We asked about how you adapted your approach during COVID-19…

You told us that:

  • The partnership wanted to remove as many barriers as possible to enable funds to reach the
    needs of the community.
  • One way the partnership did this was by adapting their approach to commissioning by having unallocated funds available to be reactive both during the pandemic and post-covid.
  • The benefit of this flexible approach meant BBL could respond quickly and led to partnership members building their own skills identifying needs that weren’t already provided for in the community.
  • Accessibility is important to the partnership and to further remove barriers for accessing funds, BBL introduced their 5-minute community chest application form. Their intended outcome was successful as community chest applications increased.
  • The partnership reflected on a local tourism boat that couldn’t access governmental COVID support but instead were supported by BBL. There was acknowledgement that without their support the boat wouldn’t have been able to continue beyond the pandemic.
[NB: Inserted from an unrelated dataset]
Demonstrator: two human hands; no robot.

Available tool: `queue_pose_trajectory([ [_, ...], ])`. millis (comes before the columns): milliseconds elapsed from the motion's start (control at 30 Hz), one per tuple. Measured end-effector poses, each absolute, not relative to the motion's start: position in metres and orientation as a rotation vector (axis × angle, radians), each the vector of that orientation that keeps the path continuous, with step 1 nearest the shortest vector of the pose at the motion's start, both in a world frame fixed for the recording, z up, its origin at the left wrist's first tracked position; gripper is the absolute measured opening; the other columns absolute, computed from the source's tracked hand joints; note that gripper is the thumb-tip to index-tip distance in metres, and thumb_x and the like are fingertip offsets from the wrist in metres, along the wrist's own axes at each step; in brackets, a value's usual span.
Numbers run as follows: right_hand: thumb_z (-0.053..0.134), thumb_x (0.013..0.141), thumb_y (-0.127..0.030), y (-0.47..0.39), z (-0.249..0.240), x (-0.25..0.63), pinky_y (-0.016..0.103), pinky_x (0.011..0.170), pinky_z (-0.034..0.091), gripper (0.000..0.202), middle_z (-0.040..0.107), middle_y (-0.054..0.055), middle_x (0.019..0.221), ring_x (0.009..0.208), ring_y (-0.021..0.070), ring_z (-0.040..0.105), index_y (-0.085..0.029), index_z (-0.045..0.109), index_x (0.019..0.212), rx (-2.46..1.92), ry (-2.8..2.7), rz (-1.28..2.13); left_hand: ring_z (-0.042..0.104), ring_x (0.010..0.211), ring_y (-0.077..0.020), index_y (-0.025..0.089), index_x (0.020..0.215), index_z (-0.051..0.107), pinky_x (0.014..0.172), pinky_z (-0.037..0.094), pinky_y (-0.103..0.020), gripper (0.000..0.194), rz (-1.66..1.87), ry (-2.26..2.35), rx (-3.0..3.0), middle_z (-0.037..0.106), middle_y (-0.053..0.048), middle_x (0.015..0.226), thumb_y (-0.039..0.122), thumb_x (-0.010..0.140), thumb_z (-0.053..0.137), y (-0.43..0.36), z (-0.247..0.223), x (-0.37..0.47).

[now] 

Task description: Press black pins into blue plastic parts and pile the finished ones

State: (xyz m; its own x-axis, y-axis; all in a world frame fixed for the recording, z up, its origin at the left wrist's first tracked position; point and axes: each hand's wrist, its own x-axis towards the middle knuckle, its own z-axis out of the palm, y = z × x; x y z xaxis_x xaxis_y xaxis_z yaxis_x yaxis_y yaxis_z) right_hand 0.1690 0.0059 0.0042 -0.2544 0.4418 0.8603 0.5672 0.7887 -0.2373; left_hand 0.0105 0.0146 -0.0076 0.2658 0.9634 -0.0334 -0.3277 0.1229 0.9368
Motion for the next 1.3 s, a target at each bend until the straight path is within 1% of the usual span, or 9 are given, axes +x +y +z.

We asked about your relationship with the local council…

You told us that:

  • BBL has an effective relationship with the officers at Boston Borough Council and have
    worked in partnership across multiple projects.
  • The relationship with the council hasn’t always been easy and the partnership learnt to be
    strict with their terms to ensure the council didn’t take advantage of their funding.

    • One partnership member reflected that: “…you have more bargaining power when
      you have cash, we make sure they put our logos on projects.”
  • It was acknowledged that the council brought substantial added value to the Big Local
    programme, however there is changing administration and the partnership reflected there is
    a mild panic about the vacuum BBL will leave in the community and how to continue

We asked about your specific understanding of legacy…

You told us that:

  • The partnership doesn’t see legacy in physical terms but instead understands legacy as a more fluid concept, viewing the groups and events they’ve supported to become self-sustaining as their legacy.
  • The partnership made the “positive decision to not do things”, however despite this there is a genuine sadness felt amongst members that the programme is ending because of the strong friendships forged within the group.
  • The partnership reflected that long-term place-based funding worked in Central Boston because it enabled them to be flexible and respond quicker than councils, they were able to provide instantaneous support.
  • One partnership member reflected that their approach was the “easiest and fastest way to support all of the community without formal bureaucracy.”
  • Another member reflected that “I hope the outcome [of the Big Local programme] is that funding needs to be given at the base and the power of bottom up is so important.”